En effet, d’emblée, avec cette aria ultralente, le pianiste laisse chacun s’imprégner du thème qui, de façon plus ou moins reconnaissable, va irriguer ces cinquante minutes de musique. Les variations suivantes et l’aria finale, au tempo tout aussi modéré, confirmeront, en revanche, le risque de répétition pour le critique. C’est un risque paradoxal puisque l’artiste, au contraire, choisit avec pertinence d’alléger la partition des reprises les plus fastidieuses – la basse ressassée étant un élément lui-même assez répétitif ; mais c’est un risque dont il faut bien assumer les conséquences.
Hélas, donc, nous nous répéterons. À cause d’un enregistrement séduisant à tout point d’audition, nous voilà derechef contraint de pointer la clarté du discours qui anime cet « art de la variation » – par complément à l’« art de la fugue », ce que Gilles Cantagrel appelle « les arts du varié et du variable », dans J.-S. (sic) Bach : l’œuvre instrumentale (Buchet-Chastel, 2017, p. 249… et non 155 comme l’annonce l’index). Nous sommes obligé de réitérer notre rengaine admirative sur, entre autres,
- le sens du swing (variation 7) ;
- la rigueur de cette force qui va sans barguigner (8, 10) ;
- la légèreté (9) de ces doigts qui coulent (11) avec délicatesse (13) ;
- l’art convaincant de retenir l’énoncé du thème (mettant par ex. en valeur la bizarre séquence enchaînant D7/F# sur Fm dans 25) ;
- la particularité d’avoir des balles de ping-pong montées sur ressort à la place des saucisses terminant les mains des hommes ordinaires (17) ;
- le souci de moduler l’énergie quand reprise il y a (atténuation dans 12) ;
- la capacité à dessiner la polyphonie même dans le brouhaha des notes virtuoses (14) ;
- la manière de faire chanter les moments d’apaisement (15) ;
- le sens du toucher (jeu sur les liaisons et les détachés dans 19) ;
- le plaisir de la virtuosité rigoureuse (20, 27 par ex.), de l’ironie et des contrastes, grâce à un judicieux temps d’enchaînements des pistes audio, et… Bon, ça ira pour cette fois.

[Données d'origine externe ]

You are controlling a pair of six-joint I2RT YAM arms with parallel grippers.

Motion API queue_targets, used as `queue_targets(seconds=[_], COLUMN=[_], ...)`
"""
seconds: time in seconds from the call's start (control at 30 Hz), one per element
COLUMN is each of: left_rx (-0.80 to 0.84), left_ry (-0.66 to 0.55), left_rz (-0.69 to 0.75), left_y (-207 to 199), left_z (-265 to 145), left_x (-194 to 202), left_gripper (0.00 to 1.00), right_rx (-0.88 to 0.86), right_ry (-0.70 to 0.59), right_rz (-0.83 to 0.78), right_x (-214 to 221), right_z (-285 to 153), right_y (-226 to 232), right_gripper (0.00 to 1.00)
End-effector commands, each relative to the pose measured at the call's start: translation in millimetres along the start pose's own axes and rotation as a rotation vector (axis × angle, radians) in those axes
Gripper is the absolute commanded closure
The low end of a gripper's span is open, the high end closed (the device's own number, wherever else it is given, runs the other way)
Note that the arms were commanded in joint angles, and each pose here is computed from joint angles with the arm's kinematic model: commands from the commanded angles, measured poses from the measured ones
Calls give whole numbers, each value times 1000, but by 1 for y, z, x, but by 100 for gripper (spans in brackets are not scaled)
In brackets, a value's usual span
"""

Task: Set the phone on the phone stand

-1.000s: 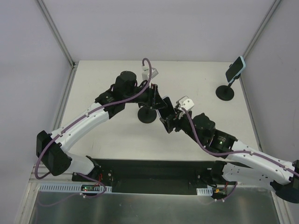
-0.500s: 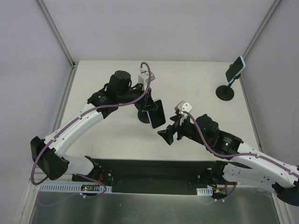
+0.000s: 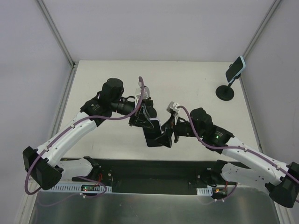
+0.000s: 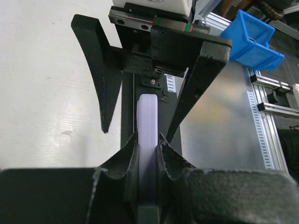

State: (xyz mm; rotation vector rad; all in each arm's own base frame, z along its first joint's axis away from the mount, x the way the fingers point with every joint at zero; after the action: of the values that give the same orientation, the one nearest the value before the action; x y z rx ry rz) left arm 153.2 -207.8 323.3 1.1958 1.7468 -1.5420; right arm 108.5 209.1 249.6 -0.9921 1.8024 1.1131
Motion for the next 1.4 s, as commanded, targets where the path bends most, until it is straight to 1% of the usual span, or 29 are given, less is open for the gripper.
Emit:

Des critiques par-delà les brava ? Et pourquoi pas ? Même si on aimerait dénoncer, effarouché comme une Vierge voyant ses reproductions dans une rue de Lourdes, l’absence légère d’ornement sur la mesure 20 de la première aria, car ce serait sans doute hyperclasse, on préfère admettre que, parfois, même si l’on a conscience du renoncement à la facilité que constitueraient de plus nets contrastes d’intensité, on frétillerait si davantage de nuances coloraient des monolithes (22, 27), quelque solides et bien amenés fussent-ils. Autre exemple : n’aurait-on pu envisager un complément de programme, la version Muller pesant 49’20, ce qui laissait la place pour quelque autre gourmandise susceptible d’agrémenter le disque…
Toutefois, en l’état, cette version pour piano, concise et maîtrisée, nous paraît mériter les applaudissements les plus sonores et pour l’artiste, et pour cette réalisation pensée sur le fond (choix des reprises jouées), sur la forme (choix du piano) et sur le rendu (choix des techniques de prise de son). Une belle ouvrage.